• Task to carry out: Copy exactly, please, each line of the data below until the line that contains "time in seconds" has been copied, beginning at the top.

• Records provided:
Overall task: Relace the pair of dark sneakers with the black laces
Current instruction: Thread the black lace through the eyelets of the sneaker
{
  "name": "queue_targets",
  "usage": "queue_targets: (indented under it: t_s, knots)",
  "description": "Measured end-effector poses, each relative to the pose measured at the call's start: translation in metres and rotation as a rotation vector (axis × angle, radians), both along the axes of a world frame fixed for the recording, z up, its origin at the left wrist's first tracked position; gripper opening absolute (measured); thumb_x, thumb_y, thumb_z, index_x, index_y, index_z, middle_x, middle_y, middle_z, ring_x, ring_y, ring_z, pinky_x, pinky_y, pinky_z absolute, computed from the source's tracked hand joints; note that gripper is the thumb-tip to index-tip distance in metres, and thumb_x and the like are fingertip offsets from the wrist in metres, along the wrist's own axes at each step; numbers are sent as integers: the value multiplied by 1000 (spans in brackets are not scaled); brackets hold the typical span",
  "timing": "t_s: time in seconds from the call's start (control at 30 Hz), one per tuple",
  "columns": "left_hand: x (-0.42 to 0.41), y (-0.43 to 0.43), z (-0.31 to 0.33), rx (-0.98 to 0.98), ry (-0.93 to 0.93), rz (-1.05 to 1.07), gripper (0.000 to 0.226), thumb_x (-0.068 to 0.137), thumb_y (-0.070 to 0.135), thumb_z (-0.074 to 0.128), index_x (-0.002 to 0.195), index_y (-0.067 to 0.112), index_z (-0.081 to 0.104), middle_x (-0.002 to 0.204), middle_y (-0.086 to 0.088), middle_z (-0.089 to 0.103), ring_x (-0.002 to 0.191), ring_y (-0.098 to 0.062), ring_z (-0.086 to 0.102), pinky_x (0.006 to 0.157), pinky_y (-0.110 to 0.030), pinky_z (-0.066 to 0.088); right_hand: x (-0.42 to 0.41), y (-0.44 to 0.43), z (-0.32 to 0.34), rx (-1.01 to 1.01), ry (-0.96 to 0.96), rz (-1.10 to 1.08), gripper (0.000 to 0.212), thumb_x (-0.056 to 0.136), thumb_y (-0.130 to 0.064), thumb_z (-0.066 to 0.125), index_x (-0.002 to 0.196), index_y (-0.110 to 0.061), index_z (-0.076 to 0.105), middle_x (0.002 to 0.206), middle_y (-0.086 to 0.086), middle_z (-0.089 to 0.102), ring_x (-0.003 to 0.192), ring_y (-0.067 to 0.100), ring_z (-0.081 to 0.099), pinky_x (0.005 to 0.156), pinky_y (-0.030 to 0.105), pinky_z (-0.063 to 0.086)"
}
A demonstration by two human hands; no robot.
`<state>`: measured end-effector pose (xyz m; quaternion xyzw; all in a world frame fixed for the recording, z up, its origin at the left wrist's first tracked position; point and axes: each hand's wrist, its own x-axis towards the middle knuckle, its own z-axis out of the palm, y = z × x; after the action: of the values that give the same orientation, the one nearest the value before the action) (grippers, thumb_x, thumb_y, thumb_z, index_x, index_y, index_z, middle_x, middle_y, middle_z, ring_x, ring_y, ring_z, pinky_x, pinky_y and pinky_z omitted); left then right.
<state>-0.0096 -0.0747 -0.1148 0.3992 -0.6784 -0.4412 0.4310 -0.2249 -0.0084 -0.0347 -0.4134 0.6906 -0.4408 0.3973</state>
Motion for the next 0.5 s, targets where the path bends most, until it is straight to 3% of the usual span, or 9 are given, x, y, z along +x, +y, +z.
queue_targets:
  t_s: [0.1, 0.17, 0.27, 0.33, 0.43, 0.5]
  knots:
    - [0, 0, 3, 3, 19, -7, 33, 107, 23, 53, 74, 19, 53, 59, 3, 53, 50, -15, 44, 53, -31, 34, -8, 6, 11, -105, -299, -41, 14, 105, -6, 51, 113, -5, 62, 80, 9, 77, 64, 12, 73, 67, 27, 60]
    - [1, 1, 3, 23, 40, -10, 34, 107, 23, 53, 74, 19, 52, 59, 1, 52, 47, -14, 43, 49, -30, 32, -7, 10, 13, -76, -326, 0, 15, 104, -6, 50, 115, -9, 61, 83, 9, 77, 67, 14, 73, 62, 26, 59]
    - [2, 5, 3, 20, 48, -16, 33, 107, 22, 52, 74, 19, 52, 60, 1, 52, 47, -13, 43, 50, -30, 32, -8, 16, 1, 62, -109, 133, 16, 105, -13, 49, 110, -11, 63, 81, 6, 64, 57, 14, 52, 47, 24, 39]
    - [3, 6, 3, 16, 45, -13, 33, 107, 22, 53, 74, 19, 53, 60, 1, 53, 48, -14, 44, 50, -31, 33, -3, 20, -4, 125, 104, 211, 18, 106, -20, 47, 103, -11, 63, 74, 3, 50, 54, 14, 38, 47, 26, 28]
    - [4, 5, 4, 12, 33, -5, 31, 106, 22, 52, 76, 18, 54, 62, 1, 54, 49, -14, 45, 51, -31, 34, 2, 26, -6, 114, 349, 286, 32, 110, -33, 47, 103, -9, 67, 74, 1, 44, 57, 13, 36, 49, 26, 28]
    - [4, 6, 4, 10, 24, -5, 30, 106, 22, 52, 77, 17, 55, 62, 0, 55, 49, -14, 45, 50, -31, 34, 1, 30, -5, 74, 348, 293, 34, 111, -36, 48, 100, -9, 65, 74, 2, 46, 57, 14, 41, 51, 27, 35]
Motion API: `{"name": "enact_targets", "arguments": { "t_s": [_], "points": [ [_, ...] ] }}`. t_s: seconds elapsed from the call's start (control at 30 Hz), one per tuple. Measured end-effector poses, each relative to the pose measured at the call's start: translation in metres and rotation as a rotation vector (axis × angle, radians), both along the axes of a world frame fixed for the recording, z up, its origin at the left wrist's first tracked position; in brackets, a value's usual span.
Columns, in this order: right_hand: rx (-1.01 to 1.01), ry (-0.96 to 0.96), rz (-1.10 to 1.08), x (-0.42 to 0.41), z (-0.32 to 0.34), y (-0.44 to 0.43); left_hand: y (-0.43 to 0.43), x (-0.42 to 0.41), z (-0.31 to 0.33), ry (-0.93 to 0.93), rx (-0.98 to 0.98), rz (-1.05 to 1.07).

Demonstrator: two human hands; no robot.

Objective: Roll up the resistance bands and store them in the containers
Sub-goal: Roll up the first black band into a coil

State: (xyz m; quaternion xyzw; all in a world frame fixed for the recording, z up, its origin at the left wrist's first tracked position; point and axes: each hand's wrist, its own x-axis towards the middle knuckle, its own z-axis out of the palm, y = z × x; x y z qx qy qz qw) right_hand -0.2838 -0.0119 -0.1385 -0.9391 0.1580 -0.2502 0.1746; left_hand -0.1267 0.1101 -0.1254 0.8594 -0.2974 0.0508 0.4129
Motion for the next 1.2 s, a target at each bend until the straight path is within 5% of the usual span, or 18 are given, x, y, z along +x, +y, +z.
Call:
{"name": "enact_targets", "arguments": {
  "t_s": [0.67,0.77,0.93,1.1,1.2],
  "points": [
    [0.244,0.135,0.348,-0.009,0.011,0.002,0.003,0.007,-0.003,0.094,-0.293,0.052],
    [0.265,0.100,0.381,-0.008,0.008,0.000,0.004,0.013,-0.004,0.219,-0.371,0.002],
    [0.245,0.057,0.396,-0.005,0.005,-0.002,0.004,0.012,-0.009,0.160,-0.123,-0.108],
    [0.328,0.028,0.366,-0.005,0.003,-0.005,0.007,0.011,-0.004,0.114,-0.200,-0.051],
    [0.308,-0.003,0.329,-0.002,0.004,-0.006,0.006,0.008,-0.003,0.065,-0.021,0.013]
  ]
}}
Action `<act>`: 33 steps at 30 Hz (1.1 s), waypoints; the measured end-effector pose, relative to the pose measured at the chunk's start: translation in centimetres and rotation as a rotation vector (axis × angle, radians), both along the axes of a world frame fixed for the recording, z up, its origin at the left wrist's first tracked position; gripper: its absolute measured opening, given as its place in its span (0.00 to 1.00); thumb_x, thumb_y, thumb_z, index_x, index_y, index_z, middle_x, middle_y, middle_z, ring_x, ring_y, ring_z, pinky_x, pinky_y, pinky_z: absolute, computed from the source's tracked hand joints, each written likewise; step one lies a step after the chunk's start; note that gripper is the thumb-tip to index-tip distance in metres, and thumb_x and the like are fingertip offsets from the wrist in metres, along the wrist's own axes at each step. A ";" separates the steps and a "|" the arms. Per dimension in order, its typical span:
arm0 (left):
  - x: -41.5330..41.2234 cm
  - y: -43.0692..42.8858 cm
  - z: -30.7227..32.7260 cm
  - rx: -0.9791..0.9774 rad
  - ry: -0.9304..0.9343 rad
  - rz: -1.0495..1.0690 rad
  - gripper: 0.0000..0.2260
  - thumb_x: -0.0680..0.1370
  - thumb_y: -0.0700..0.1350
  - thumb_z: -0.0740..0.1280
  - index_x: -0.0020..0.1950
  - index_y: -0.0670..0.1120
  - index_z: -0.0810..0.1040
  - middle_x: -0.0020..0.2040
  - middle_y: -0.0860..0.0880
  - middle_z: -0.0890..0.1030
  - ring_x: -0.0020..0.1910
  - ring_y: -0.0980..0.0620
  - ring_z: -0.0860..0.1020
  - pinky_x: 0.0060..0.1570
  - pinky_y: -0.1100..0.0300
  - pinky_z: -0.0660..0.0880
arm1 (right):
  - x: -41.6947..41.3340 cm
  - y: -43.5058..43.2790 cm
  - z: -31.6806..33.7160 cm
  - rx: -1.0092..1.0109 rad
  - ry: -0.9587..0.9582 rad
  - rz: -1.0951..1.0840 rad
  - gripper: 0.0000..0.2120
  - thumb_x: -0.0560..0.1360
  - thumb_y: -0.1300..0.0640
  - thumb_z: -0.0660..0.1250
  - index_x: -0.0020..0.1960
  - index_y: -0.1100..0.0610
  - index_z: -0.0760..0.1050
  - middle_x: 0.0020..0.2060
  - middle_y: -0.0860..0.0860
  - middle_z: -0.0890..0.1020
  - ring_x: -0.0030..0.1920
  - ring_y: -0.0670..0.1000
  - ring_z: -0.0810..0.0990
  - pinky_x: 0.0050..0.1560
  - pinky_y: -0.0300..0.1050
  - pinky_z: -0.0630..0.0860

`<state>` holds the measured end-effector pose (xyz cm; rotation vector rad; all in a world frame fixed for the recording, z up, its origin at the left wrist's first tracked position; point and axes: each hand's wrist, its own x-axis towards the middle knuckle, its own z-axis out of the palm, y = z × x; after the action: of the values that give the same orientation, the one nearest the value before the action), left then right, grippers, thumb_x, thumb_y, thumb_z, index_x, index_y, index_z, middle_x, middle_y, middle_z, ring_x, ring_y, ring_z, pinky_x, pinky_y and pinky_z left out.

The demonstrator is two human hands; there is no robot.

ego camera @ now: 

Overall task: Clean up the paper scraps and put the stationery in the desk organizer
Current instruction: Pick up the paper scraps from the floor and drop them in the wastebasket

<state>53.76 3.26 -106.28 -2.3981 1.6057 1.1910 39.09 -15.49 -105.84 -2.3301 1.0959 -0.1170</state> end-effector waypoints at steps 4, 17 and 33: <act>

• Reply to the exercise:
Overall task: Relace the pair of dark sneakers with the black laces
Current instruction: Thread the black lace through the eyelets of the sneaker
{
  "name": "queue_targets",
  "usage": "queue_targets: (indented under it: t_s, knots)",
  "description": "Measured end-effector poses, each relative to the pose measured at the call's start: translation in metres and rotation as a rotation vector (axis × angle, radians), both along the axes of a world frame fixed for the recording, z up, its origin at the left wrist's first tracked position; gripper opening absolute (measured); thumb_x, thumb_y, thumb_z, index_x, index_y, index_z, middle_x, middle_y, middle_z, ring_x, ring_y, ring_z, pinky_x, pinky_y, pinky_z absolute, computed from the source's tracked hand joints; note that gripper is the thumb-tip to index-tip distance in metres, and thumb_x and the like are fingertip offsets from the wrist in metres, along the wrist's own axes at each step; numbers are sent as integers: the value multiplied by 1000 (spans in brackets are not scaled); brackets hold the typical span",
  "timing": "t_s: time in seconds from the call's start (control at 30 Hz), one per tuple",

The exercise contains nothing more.